PROBLEM STATEMENT: In the copy you make of the entries, no picture should appear, and every word must match.

RECORDS:
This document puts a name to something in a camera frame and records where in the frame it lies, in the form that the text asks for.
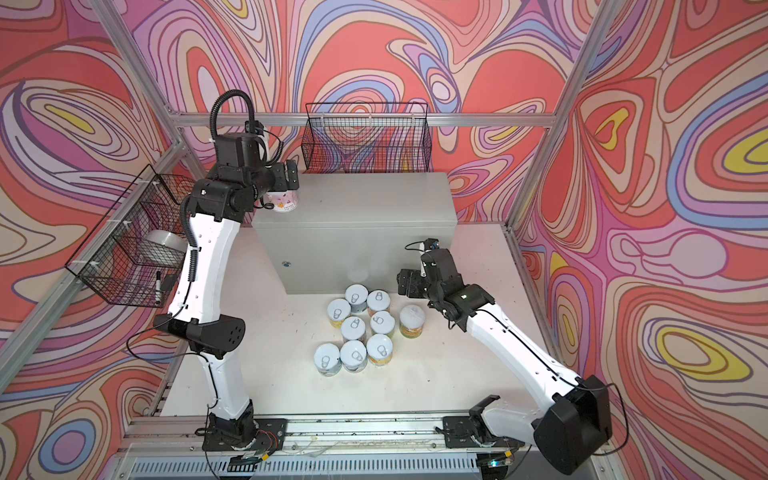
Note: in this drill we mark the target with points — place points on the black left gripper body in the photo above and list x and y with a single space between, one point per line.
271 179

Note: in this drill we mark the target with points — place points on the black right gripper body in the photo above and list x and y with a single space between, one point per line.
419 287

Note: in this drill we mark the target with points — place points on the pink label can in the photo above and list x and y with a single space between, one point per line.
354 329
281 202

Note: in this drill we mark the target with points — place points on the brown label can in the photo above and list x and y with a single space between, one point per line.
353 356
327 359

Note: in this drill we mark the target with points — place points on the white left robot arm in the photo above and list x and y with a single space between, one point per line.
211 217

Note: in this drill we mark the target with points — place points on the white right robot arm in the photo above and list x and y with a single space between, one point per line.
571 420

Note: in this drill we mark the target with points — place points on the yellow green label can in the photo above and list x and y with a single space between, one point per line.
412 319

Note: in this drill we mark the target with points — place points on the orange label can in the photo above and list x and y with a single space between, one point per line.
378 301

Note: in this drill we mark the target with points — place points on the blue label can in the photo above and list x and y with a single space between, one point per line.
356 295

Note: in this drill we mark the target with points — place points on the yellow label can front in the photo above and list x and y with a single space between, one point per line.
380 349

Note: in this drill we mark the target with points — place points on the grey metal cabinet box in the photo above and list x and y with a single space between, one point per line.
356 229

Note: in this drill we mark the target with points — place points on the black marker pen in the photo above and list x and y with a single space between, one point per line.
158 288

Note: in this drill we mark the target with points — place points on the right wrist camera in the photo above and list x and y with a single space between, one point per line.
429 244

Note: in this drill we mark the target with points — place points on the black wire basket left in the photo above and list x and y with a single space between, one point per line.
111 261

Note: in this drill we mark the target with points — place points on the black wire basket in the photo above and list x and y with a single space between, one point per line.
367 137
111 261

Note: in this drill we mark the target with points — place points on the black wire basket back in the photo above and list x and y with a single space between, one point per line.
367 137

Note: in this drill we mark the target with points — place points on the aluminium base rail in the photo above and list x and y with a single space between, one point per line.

RESULT OF THIS EXERCISE:
This document puts a name to something in a camera frame and records where in the frame it lies, in the form that the text asks for.
Note: in this drill we mark the target with points — place points on the black left gripper body in the photo above and list x and y with a single space between, one point per line.
271 179

Note: in this drill we mark the target with points — place points on the black right gripper body in the photo above and list x and y with a single space between, one point per line.
419 287

Note: in this drill we mark the target with points — place points on the pink label can in the photo above and list x and y with a single space between, one point per line.
354 329
281 202

Note: in this drill we mark the target with points — place points on the brown label can in the photo above and list x and y with a single space between, one point per line.
353 356
327 359

Note: in this drill we mark the target with points — place points on the white left robot arm in the photo above and list x and y with a single space between, one point per line.
211 217

Note: in this drill we mark the target with points — place points on the white right robot arm in the photo above and list x and y with a single space between, one point per line.
571 420

Note: in this drill we mark the target with points — place points on the yellow green label can in the photo above and list x and y with a single space between, one point per line.
412 319

Note: in this drill we mark the target with points — place points on the orange label can in the photo above and list x and y with a single space between, one point per line.
378 301

Note: in this drill we mark the target with points — place points on the blue label can in the photo above and list x and y with a single space between, one point per line.
356 295

Note: in this drill we mark the target with points — place points on the yellow label can front in the photo above and list x and y with a single space between, one point per line.
380 349

Note: in this drill we mark the target with points — place points on the grey metal cabinet box in the photo above and list x and y with a single space between, one point per line.
356 229

Note: in this drill we mark the target with points — place points on the black marker pen in the photo above and list x and y with a single space between, one point per line.
158 288

Note: in this drill we mark the target with points — place points on the right wrist camera in the photo above and list x and y with a single space between, one point per line.
429 244

Note: in this drill we mark the target with points — place points on the black wire basket left in the photo above and list x and y with a single space between, one point per line.
111 261

Note: in this drill we mark the target with points — place points on the black wire basket in the photo above and list x and y with a single space between, one point per line.
367 137
111 261

Note: in this drill we mark the target with points — place points on the black wire basket back in the photo above and list x and y with a single space between, one point per line.
367 137

Note: in this drill we mark the target with points — place points on the aluminium base rail in the photo above and list x and y with a single space between, one point per line.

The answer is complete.